* [Problem to work on]
Begin at the line containing "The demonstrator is" and copy each line exactly through the end of the records, leaving out what comes before.

Stored entries
· · · · · · ·
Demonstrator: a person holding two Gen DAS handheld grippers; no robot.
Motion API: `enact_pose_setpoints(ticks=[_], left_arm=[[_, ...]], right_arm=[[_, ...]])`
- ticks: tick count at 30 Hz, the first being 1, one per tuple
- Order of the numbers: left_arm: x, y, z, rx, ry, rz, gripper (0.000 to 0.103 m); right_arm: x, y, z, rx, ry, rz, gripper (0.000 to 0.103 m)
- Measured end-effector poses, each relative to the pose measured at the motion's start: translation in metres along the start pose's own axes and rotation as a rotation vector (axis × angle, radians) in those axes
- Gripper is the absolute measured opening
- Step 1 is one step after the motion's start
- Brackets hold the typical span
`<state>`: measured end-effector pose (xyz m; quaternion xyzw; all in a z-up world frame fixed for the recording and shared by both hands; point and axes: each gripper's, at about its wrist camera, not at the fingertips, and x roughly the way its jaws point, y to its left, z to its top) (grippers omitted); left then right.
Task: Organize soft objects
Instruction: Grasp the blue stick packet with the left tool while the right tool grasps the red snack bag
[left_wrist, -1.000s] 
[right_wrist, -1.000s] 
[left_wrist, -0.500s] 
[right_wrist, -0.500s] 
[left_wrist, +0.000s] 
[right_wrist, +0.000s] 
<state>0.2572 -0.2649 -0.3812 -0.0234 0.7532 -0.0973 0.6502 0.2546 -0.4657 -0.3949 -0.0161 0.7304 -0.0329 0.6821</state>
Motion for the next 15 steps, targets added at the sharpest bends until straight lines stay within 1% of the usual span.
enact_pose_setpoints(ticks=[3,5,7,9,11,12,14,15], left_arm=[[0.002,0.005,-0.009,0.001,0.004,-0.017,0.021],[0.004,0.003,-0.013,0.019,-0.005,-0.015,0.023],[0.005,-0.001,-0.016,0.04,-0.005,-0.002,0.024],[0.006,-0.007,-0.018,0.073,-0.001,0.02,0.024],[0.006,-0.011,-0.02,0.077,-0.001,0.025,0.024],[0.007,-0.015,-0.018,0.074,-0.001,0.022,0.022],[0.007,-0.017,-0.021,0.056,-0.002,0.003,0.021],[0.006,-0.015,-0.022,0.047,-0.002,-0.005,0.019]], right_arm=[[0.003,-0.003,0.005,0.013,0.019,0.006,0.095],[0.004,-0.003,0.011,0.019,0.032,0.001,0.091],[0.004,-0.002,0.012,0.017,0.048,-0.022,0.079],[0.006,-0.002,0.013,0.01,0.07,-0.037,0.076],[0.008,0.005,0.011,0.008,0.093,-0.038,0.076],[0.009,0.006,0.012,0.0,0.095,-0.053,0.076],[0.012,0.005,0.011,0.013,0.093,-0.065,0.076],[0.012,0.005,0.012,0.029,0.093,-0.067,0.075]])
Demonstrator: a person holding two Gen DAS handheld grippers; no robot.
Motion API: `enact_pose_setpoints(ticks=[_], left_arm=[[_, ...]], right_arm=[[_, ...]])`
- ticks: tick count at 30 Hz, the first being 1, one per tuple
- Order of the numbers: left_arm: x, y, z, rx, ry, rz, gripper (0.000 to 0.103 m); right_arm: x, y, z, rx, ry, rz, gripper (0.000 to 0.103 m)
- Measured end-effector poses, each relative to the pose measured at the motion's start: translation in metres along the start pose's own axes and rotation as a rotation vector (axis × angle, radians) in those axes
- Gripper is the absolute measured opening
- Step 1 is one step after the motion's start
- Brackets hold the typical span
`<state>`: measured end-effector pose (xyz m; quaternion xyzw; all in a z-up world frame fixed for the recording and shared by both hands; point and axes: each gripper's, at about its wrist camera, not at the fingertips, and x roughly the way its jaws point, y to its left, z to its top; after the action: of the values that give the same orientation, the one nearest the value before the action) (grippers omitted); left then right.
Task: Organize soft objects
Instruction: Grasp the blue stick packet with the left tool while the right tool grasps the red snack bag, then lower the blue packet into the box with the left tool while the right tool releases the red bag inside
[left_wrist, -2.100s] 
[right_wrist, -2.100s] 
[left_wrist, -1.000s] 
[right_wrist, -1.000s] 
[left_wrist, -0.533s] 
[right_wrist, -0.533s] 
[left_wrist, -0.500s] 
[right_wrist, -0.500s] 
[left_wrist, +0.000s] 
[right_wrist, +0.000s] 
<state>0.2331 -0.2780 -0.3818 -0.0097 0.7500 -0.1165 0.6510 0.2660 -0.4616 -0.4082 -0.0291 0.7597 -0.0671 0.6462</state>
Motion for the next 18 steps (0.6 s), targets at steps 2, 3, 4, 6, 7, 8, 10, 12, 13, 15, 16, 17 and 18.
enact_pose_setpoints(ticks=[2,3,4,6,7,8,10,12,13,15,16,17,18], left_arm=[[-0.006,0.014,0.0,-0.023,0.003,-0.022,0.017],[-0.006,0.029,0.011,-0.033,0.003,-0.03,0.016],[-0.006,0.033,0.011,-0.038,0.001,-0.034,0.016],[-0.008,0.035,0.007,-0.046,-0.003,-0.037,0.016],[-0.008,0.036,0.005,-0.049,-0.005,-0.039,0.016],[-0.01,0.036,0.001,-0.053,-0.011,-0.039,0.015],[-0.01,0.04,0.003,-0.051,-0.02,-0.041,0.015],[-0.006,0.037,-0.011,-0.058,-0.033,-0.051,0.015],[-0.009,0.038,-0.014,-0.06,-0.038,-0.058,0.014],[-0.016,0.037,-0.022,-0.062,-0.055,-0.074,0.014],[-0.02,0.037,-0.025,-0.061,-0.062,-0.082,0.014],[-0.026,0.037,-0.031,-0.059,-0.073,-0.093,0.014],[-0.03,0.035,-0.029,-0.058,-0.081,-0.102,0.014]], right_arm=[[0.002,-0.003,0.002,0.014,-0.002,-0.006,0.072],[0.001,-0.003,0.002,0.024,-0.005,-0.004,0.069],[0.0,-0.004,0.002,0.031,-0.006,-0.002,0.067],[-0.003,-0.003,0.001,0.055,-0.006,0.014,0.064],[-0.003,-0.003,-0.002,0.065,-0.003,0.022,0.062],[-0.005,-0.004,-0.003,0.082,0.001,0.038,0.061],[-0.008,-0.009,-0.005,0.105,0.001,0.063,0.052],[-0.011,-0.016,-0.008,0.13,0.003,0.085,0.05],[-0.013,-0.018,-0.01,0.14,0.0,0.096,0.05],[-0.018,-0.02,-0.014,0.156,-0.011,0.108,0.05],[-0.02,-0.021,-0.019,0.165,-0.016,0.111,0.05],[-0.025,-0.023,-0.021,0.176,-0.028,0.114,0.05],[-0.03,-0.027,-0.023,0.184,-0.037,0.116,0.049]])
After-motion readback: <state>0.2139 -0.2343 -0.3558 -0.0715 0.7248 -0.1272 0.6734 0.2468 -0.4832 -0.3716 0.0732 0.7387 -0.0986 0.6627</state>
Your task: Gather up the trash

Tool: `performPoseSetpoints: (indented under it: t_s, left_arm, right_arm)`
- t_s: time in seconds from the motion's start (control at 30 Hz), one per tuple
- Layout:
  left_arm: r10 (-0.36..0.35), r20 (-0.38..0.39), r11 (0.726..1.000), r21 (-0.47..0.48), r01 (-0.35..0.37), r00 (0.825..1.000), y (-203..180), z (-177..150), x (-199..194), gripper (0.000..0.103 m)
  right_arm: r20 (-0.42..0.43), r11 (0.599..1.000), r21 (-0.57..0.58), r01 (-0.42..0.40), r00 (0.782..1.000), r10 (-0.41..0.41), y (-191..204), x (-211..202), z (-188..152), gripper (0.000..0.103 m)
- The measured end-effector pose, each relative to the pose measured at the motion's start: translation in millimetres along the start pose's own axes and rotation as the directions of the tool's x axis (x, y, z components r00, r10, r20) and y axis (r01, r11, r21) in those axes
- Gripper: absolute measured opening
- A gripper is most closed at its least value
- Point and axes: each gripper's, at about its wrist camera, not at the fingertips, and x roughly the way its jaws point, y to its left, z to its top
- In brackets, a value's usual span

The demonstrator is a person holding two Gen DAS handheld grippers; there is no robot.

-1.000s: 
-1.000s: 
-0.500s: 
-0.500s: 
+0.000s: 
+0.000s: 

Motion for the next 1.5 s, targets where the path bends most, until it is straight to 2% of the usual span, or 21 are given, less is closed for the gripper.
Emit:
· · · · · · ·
* [Answer area]
The demonstrator is a person holding two Gen DAS handheld grippers; there is no robot.

-1.000s: 
-1.000s: 
-0.500s: 
-0.500s: 
+0.000s: 
+0.000s: 

Motion for the next 1.5 s, targets where the path bends most, until it is straight to 2% of the usual span, or 21 are given, less is closed for the gripper.
Emit:

This output requires nothing further.